PCR, polymerase chain reaction; ANA, Anti nuclear antibody; HCV, Hepatitis C virus; ABG, Arterial blood gas analysis; dsDNA, double stranded DNA.

Bone marrow aspirate (400X) showing trilineage hyperplasia on Giemsa stain.

Discussion

Often patients with splanchnic vein thrombosis, as in this patient, have normal haemoglobin and haematocrit levels. This phenomenon is regarded as ‘inapparent polycythaemia vera’ (IPV) [2]. The concept of IPV is observed in two circumstances. The first one is in patients where increased plasma mass masks an increased red cell mass. This is observed in patients of portal hypertension secondary to suprahepatic or portal vein thrombosis [3, 4]. In the series of Valla et al [3], among the four patients with portal vein thrombosis and increased plasma volume, the maximum haemoglobin observed was 140 g/L. Gastrointestinal bleeding and/or an increase in portal vein hypertension often explain the apparent normal result of the blood count.

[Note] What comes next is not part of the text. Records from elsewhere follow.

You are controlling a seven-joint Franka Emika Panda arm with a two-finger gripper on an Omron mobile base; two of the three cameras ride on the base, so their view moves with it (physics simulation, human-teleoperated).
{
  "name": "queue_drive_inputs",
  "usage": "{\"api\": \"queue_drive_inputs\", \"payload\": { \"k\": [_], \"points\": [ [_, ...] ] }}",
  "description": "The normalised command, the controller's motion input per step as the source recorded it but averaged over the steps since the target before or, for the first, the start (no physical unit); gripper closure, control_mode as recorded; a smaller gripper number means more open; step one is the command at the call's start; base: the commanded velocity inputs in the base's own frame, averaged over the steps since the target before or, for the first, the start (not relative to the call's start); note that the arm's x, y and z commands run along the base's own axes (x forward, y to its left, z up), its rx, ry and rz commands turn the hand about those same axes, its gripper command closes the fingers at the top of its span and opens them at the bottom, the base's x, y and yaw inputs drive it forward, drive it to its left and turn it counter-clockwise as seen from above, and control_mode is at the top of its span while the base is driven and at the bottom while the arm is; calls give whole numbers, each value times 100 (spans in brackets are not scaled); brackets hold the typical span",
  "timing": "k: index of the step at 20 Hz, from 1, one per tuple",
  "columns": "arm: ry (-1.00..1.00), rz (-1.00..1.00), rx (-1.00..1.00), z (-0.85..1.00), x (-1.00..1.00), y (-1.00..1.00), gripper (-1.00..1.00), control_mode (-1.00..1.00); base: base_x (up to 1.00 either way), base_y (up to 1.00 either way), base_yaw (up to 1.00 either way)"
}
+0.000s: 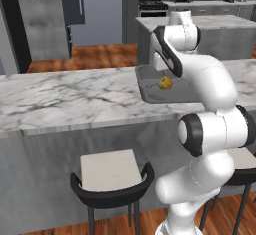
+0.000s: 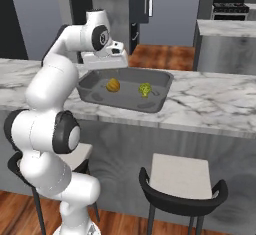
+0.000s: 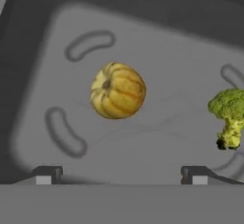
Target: Place the cold items (squash and broccoli) from the fridge in one tupperware on the dining counter. Place the warm items (kebab skewer and hot dog) in the stove area in another tupperware.
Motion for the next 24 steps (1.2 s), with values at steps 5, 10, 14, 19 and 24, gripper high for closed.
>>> {"api": "queue_drive_inputs", "payload": {
  "k": [5, 10, 14, 19, 24],
  "points": [
    [-6, -1, 0, 44, -91, 0, -100, -100, 0, 0, 0],
    [-9, -2, 0, 39, -99, 0, -100, -100, 0, 0, 0],
    [-11, -4, 5, 27, -100, 0, -100, -100, 0, 0, 0],
    [-14, -5, 8, 16, -100, 0, -100, -100, 0, 0, 0],
    [-24, 0, 9, 11, -100, 1, -100, -100, 0, 0, 0]
  ]
}}
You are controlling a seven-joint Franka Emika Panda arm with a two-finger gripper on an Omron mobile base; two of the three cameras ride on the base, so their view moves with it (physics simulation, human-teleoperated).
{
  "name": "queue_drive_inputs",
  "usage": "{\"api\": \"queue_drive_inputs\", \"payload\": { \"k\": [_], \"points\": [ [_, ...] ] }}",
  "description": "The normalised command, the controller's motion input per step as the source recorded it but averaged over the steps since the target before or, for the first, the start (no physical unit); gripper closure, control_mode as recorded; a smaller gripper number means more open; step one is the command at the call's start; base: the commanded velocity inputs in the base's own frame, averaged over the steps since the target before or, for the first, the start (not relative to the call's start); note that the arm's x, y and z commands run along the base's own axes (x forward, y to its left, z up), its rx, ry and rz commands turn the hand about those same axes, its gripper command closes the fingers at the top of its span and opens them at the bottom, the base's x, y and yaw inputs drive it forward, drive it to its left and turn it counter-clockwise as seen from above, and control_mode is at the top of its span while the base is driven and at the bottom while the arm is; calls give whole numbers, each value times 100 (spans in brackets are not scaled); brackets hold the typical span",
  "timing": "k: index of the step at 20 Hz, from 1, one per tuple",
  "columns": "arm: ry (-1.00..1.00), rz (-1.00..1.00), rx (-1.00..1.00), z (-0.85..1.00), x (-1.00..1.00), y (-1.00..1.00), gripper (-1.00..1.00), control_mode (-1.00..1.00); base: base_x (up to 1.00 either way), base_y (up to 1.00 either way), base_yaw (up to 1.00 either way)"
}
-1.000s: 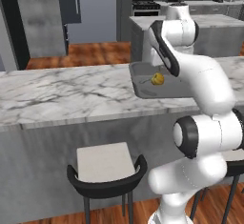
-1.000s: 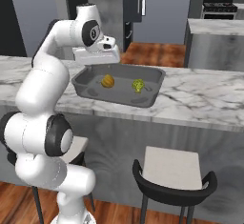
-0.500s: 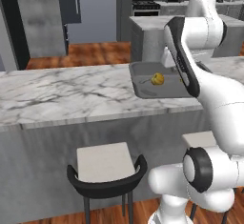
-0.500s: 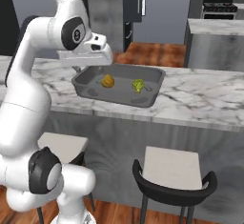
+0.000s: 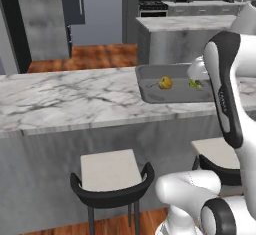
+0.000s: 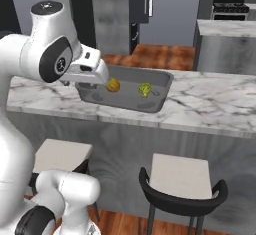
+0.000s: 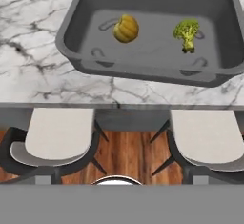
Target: Place the cold items (squash and broccoli) from the fridge in one tupperware on the dining counter. Place the warm items (kebab skewer and hot dog) in the stove area in another tupperware.
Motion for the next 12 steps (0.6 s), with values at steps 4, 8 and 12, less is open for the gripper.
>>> {"api": "queue_drive_inputs", "payload": {
  "k": [4, 8, 12],
  "points": [
    [-20, 0, 4, 10, -100, 2, -100, -100, 0, 0, 0],
    [-17, 0, 0, 6, -100, 3, -100, -100, 0, 0, 0],
    [-5, 0, 0, 1, -86, 1, -100, -100, 0, 0, 0]
  ]
}}
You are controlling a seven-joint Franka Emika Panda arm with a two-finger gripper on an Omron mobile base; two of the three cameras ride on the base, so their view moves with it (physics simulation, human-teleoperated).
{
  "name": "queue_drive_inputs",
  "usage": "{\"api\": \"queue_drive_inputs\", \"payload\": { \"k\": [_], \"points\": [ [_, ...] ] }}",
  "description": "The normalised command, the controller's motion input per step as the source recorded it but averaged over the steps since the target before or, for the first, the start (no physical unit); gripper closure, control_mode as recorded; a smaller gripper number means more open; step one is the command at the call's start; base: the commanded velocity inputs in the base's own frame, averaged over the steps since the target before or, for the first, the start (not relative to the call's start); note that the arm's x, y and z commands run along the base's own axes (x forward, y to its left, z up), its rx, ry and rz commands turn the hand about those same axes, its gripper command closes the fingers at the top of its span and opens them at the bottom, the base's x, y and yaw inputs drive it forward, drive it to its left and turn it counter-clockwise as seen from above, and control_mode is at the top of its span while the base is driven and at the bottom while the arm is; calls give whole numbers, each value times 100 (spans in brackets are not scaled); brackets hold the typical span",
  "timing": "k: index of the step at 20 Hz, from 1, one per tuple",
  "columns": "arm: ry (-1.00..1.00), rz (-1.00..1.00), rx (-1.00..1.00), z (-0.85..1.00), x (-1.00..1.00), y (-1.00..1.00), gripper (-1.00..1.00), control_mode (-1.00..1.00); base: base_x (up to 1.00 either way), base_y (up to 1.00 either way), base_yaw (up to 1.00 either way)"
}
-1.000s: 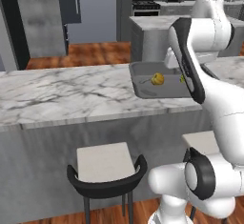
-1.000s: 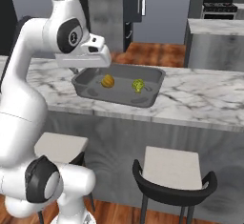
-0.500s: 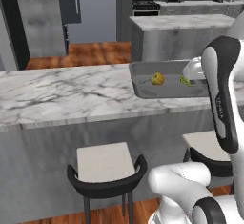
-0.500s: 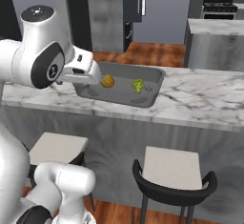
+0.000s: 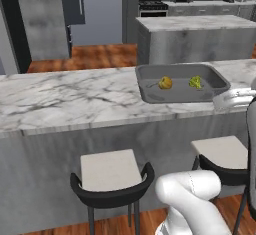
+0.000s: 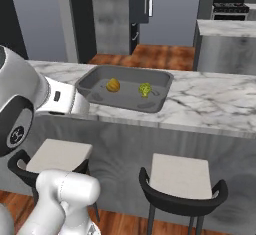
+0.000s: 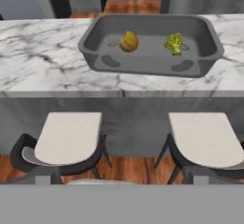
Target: Place the cold items (squash and broccoli) from the fridge in one tupperware on the dining counter. Place the warm items (kebab skewer and hot dog) in the stove area in another tupperware.
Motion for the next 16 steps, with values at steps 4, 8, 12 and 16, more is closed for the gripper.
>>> {"api": "queue_drive_inputs", "payload": {
  "k": [4, 8, 12, 16],
  "points": [
    [0, 0, -5, -5, -48, 15, -100, -100, 0, 0, 0],
    [6, 0, -10, -13, -22, 31, -100, -100, 0, 0, 0],
    [1, 0, 0, 0, 0, 0, -100, -100, 0, 0, 0],
    [0, 0, 0, -3, 0, -1, -100, 100, -4, -16, 0]
  ]
}}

The second one is in the event of a standard iron deficiency during polycythaemia vera (PV) and is partly explained by the high frequency of gastric ulcers and gastritis estimated at 20–30% [5]. Resulting iron deficiency can be accompanied by hypochromia and microcytosis and occasionally a substantial decrease in haemoglobin levels. In this situation, PV is not always easy to diagnose, especially in the absence of splenomegaly and leucocytosis. Thrombocytosis may be present but secondary to iron deficiency. Iron supplementation and treatment of the local cause of bleeding enable the diagnosis to be reestablished, for the increase in haematocrit and haemoglobin levels is abnormal and rapid. [5]

The real frequency of IPV is not yet established; but in one series, its frequency was 18 of 103 patients (17%) [5]. The red cell mass measurement to diagnose IPV is required in patients of isolated and unexplained thrombocytosis, hyperleucocytosis, splenomegaly or splanchanic vein thrombosis. [5] But with the advent of the molecular tests for the JAK2V617F mutation, the diagnosis of IPV has been dramatically simplified [6]. Because JAK2V617F is myeloid neoplasm specific and not found in other causes of polycythaemia, it has lent itself to being a sensitive diagnostic marker for PV. However, in the context of myeloid neoplasms, JAK2V617F is not specific for PV and is found in ∼50% of patients with essential thrombocythemia (ET), primary myelofibrosis (PMF) or ‘refractory anaemia with ringed sideroblasts associated with marked thrombocytosis’ and at a lesser frequency in other myeloid neoplasms but not in lymphoid tumours. Therefore, mutation screening for JAK2V617F cannot be used to distinguish one myeloproliferative neoplasm from another, but it does complement histology in the diagnosis of both ET and PMF by excluding the possibility of reactive thrombocytosis or myelofibrosis [6].